WHAT TO PRODUCE | Copy out exactly the line that contains "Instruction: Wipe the" and all lines following it to the end of the data.

Start of SUPPLIED MATERIAL

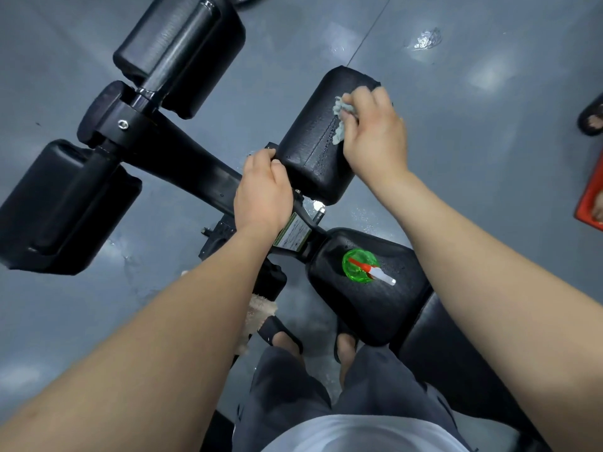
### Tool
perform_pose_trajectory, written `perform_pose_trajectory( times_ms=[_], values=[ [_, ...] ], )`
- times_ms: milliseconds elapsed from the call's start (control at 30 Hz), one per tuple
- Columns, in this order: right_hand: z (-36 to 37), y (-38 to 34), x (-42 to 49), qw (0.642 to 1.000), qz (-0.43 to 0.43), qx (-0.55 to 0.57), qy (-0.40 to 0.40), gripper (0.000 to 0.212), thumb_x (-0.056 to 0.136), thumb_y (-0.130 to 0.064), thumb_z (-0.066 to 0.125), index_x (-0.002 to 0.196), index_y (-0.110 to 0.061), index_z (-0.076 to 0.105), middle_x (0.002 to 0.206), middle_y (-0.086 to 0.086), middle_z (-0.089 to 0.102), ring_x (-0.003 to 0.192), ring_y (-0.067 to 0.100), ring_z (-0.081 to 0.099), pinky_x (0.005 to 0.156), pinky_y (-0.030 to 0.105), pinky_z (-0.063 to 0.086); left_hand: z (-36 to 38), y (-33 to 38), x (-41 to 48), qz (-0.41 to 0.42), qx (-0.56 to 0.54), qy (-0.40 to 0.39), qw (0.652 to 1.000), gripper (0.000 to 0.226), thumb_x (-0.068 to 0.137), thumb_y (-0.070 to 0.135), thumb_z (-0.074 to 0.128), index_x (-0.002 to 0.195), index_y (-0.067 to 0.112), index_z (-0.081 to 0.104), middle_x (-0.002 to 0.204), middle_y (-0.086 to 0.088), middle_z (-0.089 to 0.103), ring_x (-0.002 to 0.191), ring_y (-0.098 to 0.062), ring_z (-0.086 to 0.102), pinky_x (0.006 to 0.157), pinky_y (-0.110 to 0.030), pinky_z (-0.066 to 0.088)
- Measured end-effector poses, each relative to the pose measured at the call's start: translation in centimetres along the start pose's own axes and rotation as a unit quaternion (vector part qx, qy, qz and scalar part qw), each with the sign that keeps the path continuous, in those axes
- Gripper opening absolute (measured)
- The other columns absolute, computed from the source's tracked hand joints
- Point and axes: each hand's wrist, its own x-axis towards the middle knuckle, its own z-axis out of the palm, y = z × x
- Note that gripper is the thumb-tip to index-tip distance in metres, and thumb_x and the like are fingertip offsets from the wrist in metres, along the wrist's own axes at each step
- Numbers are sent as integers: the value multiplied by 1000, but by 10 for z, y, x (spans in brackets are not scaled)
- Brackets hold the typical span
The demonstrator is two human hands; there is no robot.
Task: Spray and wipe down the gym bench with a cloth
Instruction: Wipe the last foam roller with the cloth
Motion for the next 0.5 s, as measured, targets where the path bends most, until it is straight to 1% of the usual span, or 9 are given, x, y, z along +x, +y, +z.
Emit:
perform_pose_trajectory(
  times_ms=[133,200,267,333,400,500],
  values=[
    [5,-9,-43,997,-70,13,-40,21,93,-21,54,111,-14,62,102,9,56,84,33,60,73,43,49,0,1,0,-2,3,-1,1000,40,105,34,28,135,27,54,139,6,51,107,-13,52,96,-35,41],
    [2,-5,-51,994,-104,15,-43,22,96,-25,54,113,-14,64,100,7,56,82,31,60,72,41,48,-1,1,0,1,2,-2,1000,39,105,33,29,134,27,54,139,6,52,108,-14,53,98,-38,43],
    [-2,4,-42,992,-115,-4,-43,25,98,-30,51,115,-16,64,101,7,56,83,31,59,73,41,47,-1,2,-1,5,4,-3,1000,39,105,32,29,134,27,54,138,7,52,102,-13,51,95,-37,43],
    [-5,14,-23,996,-81,-11,-30,27,98,-32,48,116,-18,63,106,7,56,87,31,60,77,42,48,-1,2,1,6,4,-3,1000,38,105,32,29,133,27,55,138,6,52,99,-10,47,93,-35,42],
    [-8,22,-1,1000,-19,-6,-13,26,98,-33,48,117,-20,62,113,6,57,93,33,61,79,42,48,0,1,1,5,5,-2,1000,38,104,31,30,133,28,55,138,6,52,99,-9,46,91,-33,39],
    [-10,26,20,999,47,8,5,23,98,-33,48,112,-19,60,117,5,58,96,33,62,79,43,50,0,1,0,8,4,-2,1000,37,104,31,30,132,28,55,137,7,52,99,-9,46,92,-34,41]
  ],
)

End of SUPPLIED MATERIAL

ANSWER TO THIS TASK |
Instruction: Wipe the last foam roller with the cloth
Motion for the next 0.5 s, as measured, targets where the path bends most, until it is straight to 1% of the usual span, or 9 are given, x, y, z along +x, +y, +z.
Emit:
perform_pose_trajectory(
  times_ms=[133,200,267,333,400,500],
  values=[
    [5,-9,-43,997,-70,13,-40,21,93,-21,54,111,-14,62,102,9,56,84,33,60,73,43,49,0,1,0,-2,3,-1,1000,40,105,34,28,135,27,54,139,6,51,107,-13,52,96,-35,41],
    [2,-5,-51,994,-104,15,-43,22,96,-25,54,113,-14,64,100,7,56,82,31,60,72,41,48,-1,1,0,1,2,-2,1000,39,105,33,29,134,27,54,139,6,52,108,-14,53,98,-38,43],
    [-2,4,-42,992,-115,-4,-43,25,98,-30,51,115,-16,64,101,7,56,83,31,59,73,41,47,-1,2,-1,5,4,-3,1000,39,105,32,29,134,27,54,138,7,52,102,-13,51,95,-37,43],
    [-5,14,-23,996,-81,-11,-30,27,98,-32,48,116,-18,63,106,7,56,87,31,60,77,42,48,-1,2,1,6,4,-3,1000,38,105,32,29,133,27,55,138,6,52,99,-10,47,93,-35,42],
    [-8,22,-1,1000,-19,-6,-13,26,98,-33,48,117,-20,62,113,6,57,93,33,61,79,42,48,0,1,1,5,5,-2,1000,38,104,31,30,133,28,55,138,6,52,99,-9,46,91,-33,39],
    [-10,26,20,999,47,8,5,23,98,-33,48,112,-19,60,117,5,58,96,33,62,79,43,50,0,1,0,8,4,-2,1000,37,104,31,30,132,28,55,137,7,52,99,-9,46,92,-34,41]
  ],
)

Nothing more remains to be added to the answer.